Monday, October 7, 2002
Court of Appeal Overturns Order That Disqualified Law Firm From Bicycle Club Litigation
By a MetNews Staff Writer
A law firm that formerly represented the Bell Gardens Bicycle Club in employment litigation can represent one faction of the casino’s owners in a dispute with the other faction, this district’s Court of Appeal has ruled.
The justices Wednesday overturned Los Angeles Superior Court Judge Thomas I. McKnew’s disqualification order and reinstated the law firm of Baker, Keener & Nahra as counsel for LCP Associates, Ltd. and the club in their dispute with minority owner Park Place Associates, Ltd.
Presiding Justice Candace Cooper authored the unpublished opinion for Div. Eight.
The club has had a brief, but checkered, history. Organized in 1983 as a joint venture between Park Place and LCP, it became the subject of a forfeiture action after federal prosecutors in Florida alleged in 1987 that drug money was being laundered through the club.
The government eventually concluded that some of the partners, including then-general manager George Hardie, were not chargeable with knowledge of the money laundering and were entitled to keep their shares. The rest of the interests were sold by the government, which distributed more than $100 million in proceeds among various agencies as a result of the forfeiture, according to a government website.
LCP eventually came to own 65 percent of the club, becoming the managing partner, by 1995, when the club had more legal troubles.
State officials accused Hardie of allowing drugs to be sold at the club, fixed games, and willfully misreported cash transactions. Hardie denied the charges, but eventually settled, agreeing to give up management, sell his interests—which amounted to between 15 and 17 percent of the club—within four years, and to pay a fine of $220,000 and leave the industry for three years following the sale.
In 1999, Hardie reached an agreement with LCP to sell his interests to the joint venture for $4 million, payable. According to the complaint later filed by Park Place, the sale breached the Park Place partnership agreement because Hardie was obligated to offer his shares to the other Park Place partners first.
By not doing so, the complaint alleged, Hardie permitted LCP to increase its ownership share to 78 percent of the club. Hardie is a defendant in the lawsuit but is not represented by Baker, Keener & Nahra and was not a party to the appeal.
In granting the plaintiffs’ motion to disqualify Baker, Keener & Nahra, McKnew reasoned that having represented the club in the employment cases, the firm had an attorney-client relationship with Park Place. He further concluded that even if had not represented the club before, it was improper for the firm to represent both LCP and the club in a dispute against an entity that was part-owner of the club.

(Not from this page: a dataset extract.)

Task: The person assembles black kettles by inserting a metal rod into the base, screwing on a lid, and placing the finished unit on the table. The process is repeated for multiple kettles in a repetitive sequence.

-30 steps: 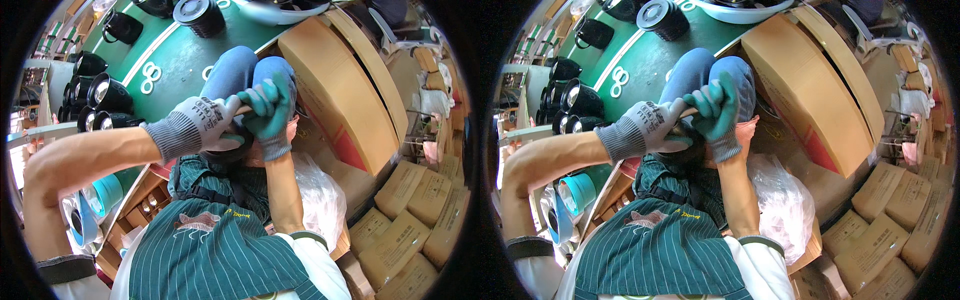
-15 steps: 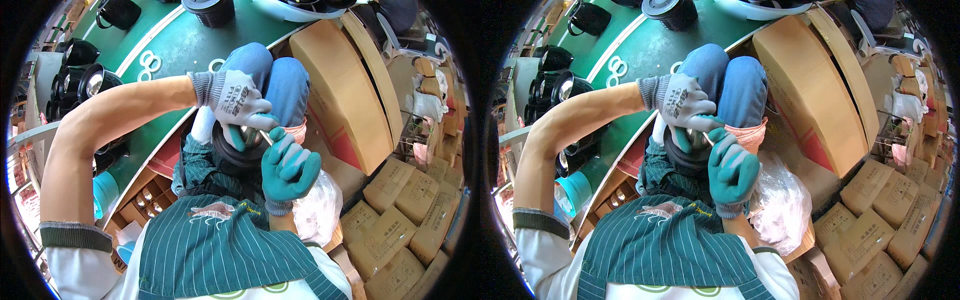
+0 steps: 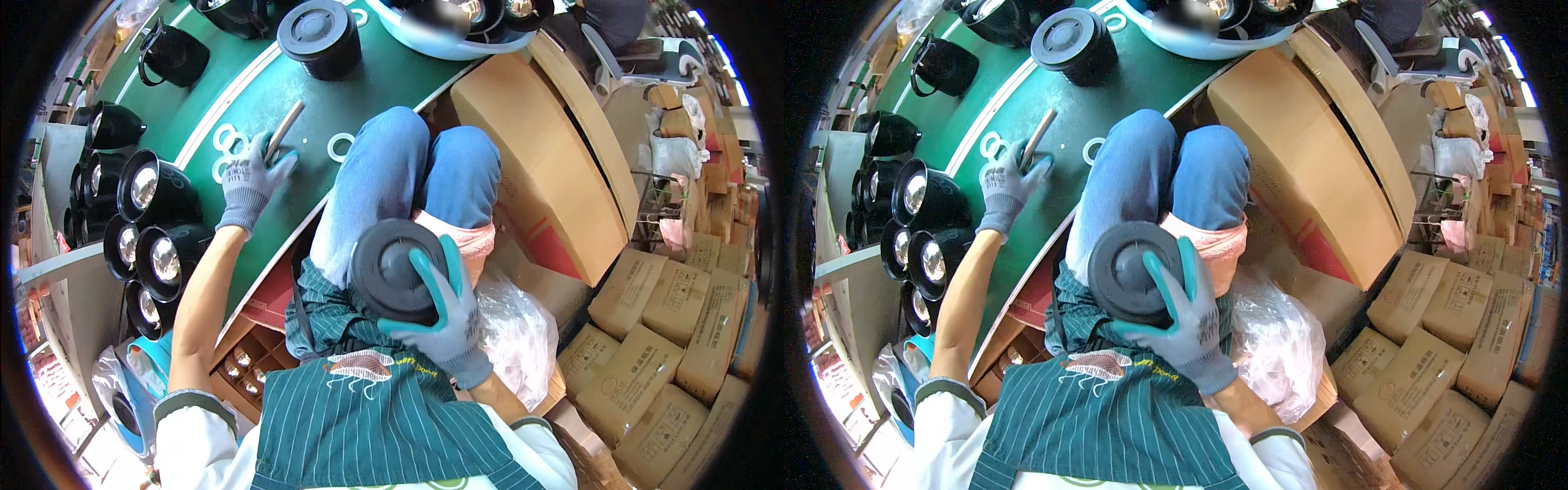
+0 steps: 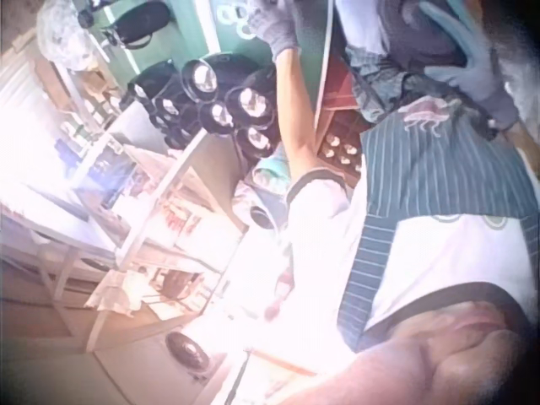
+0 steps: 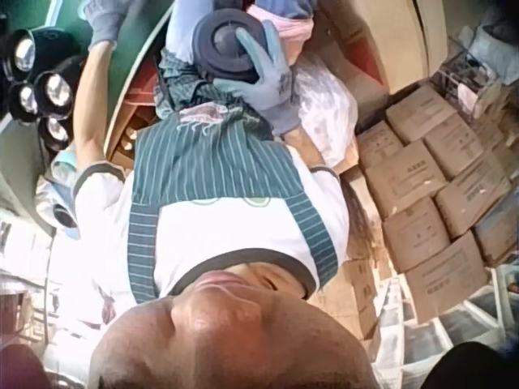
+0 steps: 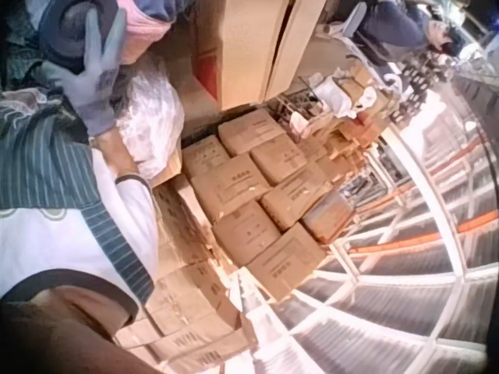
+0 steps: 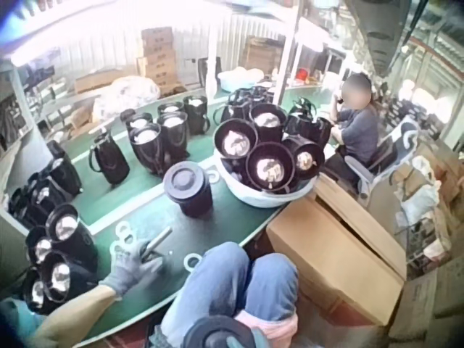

But Cooper rejected the finding of dual representation with respect to the employment cases and said there was nothing improper about the firm representing the club and its majority owners in a fight with the minority interests.
The firm could not be held to have represented Park Place in connection with the employment cases, the jurist said, because it had no contacts with Park Place concerning those matters and had no access to any confidential information related to Park Place’s interests. The fact that Park Place could potentially have been called upon to satisfy a judgment for the plaintiffs in those cases was insufficient to create an attorney-client relationship between it and the club’s attorneys, Cooper insisted.
The lack of an attorney-client relationship between the firm and Park Place, she went on to say, also requires a finding that its dual representation of the club and LCP is not a representation of conflicting interests. Otherwise, “no lawyer could represent the club in this case,” she reasoned.
“Indeed, a duty to pursue the interests of each member of a partnership could pose an impossible task for any partnership attorney,” Cooper wrote.
Robert C. Baker, Melissa S. Fink and E. Todd Trumper of Baker, Kenner & Nahra handled the appeal, along with David J. Gonzalez and Robert H. Wright of Horvitz & Levy. John R. Pelle, Jason D. Cohn and Colleen M. McCarthy of Ferruzzo & Ferruzzo represented Park Place.
The case is Park Place Associates, Ltd v. Bell Gardens Bicycle Club, B156644.